Se por um lado os times de engenharia têm cada vez mais a missão de reinventar e reconectar os processos produtivos, a fim de torná-los mais competitivos; por outro lado, existem parques fabris instalados, que possuem histórias de sucesso e que precisam de um caminho para chegar a esta competitividade.

Para serem competitivas neste mercado globalizado, as empresas ainda precisam lidar com margens cada vez mais apertadas. Desperdícios já não são mais tolerados.

Nesse contexto é preciso uma análise cuidadosa sobre quais processos as fábricas devem priorizar e quais podem esperar quando se trata de manufatura 4.0. Já existem tecnologias nas prateleiras como, por exemplo, softwares de integração entre máquinas e equipamentos e ERPs (MES), softwares para análise de big data e robôs para os mais variados fins, que podem ser um início saudável ao projeto de modernização do parque fabril na direção da manufatura avançada.

Mas não está só nas mãos da indústria a responsabilidade de acelerar o processo de modernização das fábricas. Três pontos são cruciais para acelerar a manufatura avançada no Brasil: a formação de recursos humanos para trabalhar com essa combinação das tecnologias, o desenvolvimento de infraestrutura de Tecnologia da Informação (TI) para suportar redes de alta velocidade, protocolos de conversação entre equipamentos e redes físicas de conexão e o incentivo do governo para alavancar o uso das tecnologias.

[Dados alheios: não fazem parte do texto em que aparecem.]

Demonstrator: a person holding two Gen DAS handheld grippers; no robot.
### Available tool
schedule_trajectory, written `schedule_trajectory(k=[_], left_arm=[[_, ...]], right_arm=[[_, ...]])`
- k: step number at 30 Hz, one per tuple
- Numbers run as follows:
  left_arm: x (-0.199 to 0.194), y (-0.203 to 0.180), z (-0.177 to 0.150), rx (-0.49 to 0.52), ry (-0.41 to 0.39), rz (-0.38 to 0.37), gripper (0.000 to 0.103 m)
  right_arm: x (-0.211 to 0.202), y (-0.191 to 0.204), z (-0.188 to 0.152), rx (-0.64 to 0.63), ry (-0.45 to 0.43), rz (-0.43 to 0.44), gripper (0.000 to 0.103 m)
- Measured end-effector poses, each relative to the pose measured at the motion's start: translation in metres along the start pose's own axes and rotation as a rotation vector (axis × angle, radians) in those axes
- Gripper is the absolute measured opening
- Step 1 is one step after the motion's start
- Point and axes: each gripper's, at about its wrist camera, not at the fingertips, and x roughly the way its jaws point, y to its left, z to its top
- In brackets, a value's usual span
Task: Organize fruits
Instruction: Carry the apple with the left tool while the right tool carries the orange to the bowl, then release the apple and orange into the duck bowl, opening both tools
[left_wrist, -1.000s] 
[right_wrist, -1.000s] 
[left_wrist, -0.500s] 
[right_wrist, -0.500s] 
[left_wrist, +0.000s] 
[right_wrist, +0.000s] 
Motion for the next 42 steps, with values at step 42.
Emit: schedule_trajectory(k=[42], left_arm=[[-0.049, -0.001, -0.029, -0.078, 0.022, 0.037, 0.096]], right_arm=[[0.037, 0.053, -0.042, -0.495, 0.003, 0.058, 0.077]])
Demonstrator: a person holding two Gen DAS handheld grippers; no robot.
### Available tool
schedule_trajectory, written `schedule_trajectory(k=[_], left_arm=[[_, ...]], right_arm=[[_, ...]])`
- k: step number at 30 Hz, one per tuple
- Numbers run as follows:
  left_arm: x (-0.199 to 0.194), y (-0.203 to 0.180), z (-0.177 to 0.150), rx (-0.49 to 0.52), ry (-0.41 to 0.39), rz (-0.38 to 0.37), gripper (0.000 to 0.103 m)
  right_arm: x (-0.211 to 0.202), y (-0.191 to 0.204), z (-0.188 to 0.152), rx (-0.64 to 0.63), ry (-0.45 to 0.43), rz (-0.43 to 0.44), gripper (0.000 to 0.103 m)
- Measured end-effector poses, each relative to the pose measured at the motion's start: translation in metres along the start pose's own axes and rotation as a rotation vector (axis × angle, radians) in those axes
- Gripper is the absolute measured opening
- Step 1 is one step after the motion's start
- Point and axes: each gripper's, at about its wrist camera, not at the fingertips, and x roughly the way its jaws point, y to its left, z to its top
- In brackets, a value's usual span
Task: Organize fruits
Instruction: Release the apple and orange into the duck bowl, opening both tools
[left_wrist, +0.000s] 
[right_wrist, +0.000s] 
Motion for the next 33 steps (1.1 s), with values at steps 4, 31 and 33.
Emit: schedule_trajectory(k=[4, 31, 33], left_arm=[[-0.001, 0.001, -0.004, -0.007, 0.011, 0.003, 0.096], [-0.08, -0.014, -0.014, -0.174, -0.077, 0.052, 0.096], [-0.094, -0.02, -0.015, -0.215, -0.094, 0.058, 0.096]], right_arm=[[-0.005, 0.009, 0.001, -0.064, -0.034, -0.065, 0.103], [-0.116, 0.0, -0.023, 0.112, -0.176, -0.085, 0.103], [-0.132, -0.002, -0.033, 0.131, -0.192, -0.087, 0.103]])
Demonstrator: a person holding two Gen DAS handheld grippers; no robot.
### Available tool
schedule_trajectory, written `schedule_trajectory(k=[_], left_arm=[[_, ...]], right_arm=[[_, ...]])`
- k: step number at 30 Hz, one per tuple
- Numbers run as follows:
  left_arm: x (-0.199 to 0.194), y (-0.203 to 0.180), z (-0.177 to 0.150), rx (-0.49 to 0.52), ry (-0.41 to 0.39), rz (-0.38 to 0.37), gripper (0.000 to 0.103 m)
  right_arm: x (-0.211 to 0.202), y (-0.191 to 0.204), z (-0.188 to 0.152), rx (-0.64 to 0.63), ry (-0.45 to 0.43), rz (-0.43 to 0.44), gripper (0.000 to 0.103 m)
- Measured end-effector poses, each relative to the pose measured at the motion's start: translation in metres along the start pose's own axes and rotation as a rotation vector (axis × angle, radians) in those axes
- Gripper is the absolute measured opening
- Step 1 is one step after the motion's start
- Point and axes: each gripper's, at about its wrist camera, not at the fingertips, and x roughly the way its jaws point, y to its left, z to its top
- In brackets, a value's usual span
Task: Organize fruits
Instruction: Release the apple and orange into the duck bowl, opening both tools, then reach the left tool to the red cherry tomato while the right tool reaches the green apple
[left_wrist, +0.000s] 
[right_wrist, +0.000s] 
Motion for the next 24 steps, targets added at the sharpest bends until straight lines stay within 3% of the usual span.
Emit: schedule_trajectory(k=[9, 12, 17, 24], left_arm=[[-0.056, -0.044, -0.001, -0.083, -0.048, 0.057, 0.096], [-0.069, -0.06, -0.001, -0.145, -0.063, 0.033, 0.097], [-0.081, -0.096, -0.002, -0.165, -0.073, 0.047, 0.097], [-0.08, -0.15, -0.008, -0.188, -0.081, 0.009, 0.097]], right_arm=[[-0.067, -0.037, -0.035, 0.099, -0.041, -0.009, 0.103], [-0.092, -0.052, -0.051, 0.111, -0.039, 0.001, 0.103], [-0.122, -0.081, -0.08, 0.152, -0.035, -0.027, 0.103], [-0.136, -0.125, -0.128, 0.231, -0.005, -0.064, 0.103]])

Mesmo empresas consolidadas, que dispõem de linhas modernas e antigas de produção, possuem potencial de alcançar outro patamar de desenvolvimento e obter melhores performances de fábrica. Esses e outros assuntos serão discutidos no 9º Simpósio SAE Brasil de Manufatura, dia 13 de setembro, no Hotel Intercity Premium, em Caxias do Sul(RS).